Synopsis by Mark Deming
In this independent drama, Ana (America Ferrera) is a bright and ambitious 18-year-old Latina who has just graduated from high school in East Los Angeles. Ana wants to broaden her horizons and go on to college, but her mother Carmen (Lupe Ontiveros) has other ideas; Ana's older sister Estela (Ingrid Oliu) oversees the family business, a dress factory, and Carmen has decided that Ana should put higher education on hold and go to work as a seamstress. When Estela loses four employees in a week, Ana reluctantly agrees to take a job at the factory to help her out, while she applies for college scholarships without her mother's knowledge. Ana's job at the dress factory proves to be a real eye opener; she gains a new respect for Estela's business acumen, but is also appalled by the low wages and unpleasant working conditions that are part and parcel of the garment industry.

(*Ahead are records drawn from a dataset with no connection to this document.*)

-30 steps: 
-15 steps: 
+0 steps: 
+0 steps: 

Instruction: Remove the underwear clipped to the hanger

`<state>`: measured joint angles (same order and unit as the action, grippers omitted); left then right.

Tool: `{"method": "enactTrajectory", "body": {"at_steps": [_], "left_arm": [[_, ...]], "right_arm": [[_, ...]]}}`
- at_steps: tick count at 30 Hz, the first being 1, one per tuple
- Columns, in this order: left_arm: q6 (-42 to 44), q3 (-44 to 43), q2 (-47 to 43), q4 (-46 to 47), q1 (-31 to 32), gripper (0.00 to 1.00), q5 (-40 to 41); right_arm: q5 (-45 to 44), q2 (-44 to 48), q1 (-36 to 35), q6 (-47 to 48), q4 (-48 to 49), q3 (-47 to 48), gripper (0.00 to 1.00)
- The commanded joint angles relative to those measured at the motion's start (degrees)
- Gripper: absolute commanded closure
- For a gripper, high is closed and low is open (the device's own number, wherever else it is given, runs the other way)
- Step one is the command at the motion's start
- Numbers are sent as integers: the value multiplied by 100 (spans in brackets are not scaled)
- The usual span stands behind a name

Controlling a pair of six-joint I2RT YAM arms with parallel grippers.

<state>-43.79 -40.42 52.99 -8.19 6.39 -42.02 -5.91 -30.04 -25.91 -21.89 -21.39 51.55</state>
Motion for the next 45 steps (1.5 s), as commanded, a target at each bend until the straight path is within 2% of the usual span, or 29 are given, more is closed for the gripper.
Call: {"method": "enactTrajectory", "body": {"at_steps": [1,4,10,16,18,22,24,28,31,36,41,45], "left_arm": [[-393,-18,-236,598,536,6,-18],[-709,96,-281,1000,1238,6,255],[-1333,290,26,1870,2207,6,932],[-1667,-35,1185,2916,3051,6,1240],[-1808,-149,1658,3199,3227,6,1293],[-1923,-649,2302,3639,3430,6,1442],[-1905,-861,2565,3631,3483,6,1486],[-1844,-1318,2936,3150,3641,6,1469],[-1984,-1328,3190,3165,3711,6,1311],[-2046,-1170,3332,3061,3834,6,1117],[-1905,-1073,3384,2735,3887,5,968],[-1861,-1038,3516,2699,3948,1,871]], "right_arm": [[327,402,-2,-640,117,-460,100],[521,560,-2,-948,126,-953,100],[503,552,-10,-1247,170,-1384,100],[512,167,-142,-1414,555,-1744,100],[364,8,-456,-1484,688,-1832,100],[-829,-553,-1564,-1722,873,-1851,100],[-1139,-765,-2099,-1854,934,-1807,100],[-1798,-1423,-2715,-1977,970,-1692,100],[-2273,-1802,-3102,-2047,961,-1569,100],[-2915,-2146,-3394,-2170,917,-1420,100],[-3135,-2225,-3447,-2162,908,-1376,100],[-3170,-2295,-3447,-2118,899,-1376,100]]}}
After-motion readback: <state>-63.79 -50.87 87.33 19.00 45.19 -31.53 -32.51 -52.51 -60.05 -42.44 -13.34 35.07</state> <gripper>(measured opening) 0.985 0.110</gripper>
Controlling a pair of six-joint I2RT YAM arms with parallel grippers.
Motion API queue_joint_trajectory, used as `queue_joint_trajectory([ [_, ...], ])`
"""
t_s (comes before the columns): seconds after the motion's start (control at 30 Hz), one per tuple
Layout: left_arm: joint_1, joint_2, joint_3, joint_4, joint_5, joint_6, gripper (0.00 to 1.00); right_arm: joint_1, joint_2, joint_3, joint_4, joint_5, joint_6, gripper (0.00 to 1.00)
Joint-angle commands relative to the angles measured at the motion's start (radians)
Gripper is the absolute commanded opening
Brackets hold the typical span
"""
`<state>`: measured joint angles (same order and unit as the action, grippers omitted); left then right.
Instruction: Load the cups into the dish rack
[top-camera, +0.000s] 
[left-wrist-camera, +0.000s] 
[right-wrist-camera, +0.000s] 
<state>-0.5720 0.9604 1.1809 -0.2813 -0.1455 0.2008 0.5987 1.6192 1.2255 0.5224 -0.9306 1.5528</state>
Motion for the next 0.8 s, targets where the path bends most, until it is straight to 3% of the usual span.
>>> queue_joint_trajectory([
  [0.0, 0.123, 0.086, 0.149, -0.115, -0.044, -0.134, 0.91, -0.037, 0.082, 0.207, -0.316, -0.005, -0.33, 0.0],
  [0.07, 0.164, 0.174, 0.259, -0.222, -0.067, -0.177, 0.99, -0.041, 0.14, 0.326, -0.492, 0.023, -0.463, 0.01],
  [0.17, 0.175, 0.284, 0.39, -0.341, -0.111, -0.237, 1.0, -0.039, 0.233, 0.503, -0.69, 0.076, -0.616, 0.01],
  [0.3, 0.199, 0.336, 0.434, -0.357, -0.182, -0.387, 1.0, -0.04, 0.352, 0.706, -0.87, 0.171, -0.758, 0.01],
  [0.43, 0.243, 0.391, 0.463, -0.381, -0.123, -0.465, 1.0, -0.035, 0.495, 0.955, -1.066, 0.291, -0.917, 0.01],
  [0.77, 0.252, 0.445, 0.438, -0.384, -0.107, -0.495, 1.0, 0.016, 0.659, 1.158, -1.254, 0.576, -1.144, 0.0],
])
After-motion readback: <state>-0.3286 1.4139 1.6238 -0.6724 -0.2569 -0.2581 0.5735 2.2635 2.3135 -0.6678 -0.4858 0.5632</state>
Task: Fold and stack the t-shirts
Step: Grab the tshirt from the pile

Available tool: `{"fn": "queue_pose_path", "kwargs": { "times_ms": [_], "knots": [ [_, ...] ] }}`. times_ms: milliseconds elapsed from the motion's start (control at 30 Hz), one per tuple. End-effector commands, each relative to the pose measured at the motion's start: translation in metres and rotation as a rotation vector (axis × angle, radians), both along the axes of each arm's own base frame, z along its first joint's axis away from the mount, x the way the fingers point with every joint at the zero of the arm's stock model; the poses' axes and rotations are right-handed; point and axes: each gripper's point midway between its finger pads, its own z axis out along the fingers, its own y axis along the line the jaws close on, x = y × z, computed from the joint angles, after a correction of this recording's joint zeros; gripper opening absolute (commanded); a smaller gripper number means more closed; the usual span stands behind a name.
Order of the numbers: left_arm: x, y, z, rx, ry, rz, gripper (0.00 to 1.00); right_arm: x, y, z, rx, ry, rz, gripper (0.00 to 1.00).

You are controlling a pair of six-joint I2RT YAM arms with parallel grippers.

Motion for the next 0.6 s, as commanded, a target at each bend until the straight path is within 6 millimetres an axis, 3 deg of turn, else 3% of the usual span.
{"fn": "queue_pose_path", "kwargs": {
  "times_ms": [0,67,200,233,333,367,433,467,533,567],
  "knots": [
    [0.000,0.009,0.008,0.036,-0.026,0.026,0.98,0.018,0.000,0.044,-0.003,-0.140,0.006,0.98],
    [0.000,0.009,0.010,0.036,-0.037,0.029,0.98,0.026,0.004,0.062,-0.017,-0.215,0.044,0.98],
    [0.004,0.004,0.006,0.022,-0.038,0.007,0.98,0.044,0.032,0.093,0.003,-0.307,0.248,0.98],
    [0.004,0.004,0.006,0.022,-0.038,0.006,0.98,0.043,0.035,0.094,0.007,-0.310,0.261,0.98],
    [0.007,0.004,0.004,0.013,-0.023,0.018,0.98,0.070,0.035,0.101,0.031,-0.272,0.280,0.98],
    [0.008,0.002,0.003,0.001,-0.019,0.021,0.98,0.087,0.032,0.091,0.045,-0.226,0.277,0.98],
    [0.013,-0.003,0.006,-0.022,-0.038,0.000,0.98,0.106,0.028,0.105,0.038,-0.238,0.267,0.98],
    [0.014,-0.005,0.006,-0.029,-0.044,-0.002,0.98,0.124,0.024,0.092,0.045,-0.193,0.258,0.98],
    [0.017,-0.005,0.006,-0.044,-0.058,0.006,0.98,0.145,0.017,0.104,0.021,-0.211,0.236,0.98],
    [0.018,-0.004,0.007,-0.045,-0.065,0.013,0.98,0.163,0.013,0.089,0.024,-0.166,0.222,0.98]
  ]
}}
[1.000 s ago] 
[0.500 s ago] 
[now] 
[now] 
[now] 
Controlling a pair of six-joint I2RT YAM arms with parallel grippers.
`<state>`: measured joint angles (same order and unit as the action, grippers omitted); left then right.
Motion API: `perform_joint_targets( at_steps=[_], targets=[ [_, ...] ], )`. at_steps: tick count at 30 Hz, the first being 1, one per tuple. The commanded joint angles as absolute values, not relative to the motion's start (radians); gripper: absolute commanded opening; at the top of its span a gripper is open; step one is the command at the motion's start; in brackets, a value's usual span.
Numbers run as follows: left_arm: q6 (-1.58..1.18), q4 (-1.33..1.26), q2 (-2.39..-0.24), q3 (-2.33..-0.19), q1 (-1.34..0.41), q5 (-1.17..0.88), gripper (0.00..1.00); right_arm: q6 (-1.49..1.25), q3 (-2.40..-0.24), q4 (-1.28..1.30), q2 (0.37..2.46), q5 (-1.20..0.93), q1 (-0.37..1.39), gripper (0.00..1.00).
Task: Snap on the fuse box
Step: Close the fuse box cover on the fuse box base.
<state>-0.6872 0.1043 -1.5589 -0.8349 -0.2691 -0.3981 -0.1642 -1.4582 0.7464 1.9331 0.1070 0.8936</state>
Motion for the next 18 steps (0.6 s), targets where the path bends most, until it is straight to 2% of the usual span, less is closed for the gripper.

While Ana is not unattractive, she carries more than a few extra pounds, a subject her mother mentions at every available opportunity, and as Ana encourages her co-workers at the shop to stand up for themselves and gain a greater perspective of their own worth, she takes a long hard look at her own self-image. Real Women Have Curves won the Audience Award at the 2002 Sundance Film Festival, while actresses America Ferrera and Lupe Ontiveros received a Special Jury Prize at the same festival for their performances.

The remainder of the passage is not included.